TASK BRIEF → For the data below, restate word for word only the lines from the line containing "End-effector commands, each" through the line containing "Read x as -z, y", both ends included.

STORED DATA →
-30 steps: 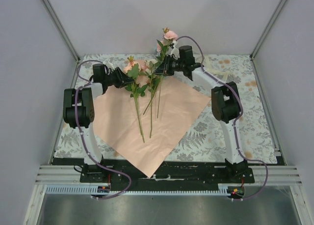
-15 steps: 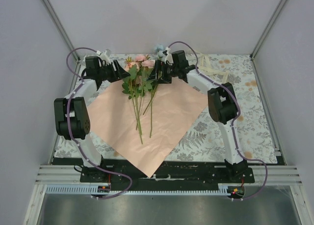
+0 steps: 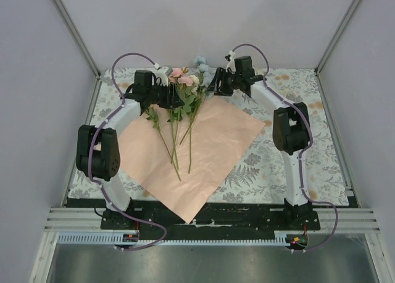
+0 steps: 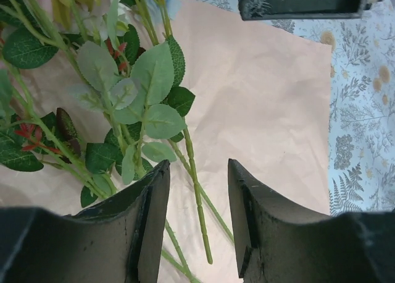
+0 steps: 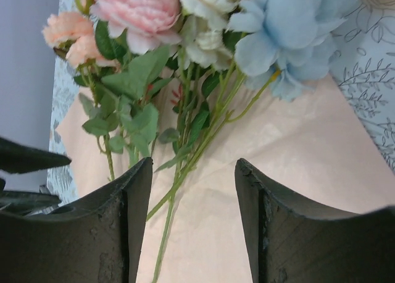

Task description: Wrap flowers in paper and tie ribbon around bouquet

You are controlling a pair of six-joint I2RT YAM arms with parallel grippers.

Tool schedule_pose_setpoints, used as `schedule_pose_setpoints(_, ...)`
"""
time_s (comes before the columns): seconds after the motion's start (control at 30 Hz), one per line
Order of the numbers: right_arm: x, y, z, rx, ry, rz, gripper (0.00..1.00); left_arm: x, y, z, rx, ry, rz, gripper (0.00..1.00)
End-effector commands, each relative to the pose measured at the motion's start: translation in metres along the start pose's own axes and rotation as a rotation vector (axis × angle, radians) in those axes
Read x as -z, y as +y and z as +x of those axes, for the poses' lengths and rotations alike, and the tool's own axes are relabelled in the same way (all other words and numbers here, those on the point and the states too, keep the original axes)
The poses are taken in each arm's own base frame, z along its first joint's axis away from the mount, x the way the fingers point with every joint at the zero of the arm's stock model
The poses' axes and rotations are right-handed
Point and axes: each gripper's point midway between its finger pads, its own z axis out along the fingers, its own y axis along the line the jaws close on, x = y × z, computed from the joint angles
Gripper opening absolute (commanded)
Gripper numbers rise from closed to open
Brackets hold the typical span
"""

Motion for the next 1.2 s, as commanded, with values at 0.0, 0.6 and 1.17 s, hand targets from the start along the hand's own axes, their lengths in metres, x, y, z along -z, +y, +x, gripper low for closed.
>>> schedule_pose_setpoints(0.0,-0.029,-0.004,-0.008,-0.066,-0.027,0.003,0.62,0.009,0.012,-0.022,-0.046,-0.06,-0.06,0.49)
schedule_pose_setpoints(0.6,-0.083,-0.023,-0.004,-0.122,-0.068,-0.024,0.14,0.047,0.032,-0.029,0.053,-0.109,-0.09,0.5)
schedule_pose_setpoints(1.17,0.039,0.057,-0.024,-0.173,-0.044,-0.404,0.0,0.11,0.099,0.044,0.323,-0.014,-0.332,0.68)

WRITTEN SOLUTION →
End-effector commands, each relative to the pose measured at the motion's start: translation in metres along the start pose's own axes and rotation as a rotation vector (axis × angle, radians) in those axes
Read x as -z, y as +y and z as +x of those axes, for the poses' lengths and rotations alike, and the tool's own axes are relabelled in the same way (all other words and numbers here, those on the point and the states too, keep the original axes)

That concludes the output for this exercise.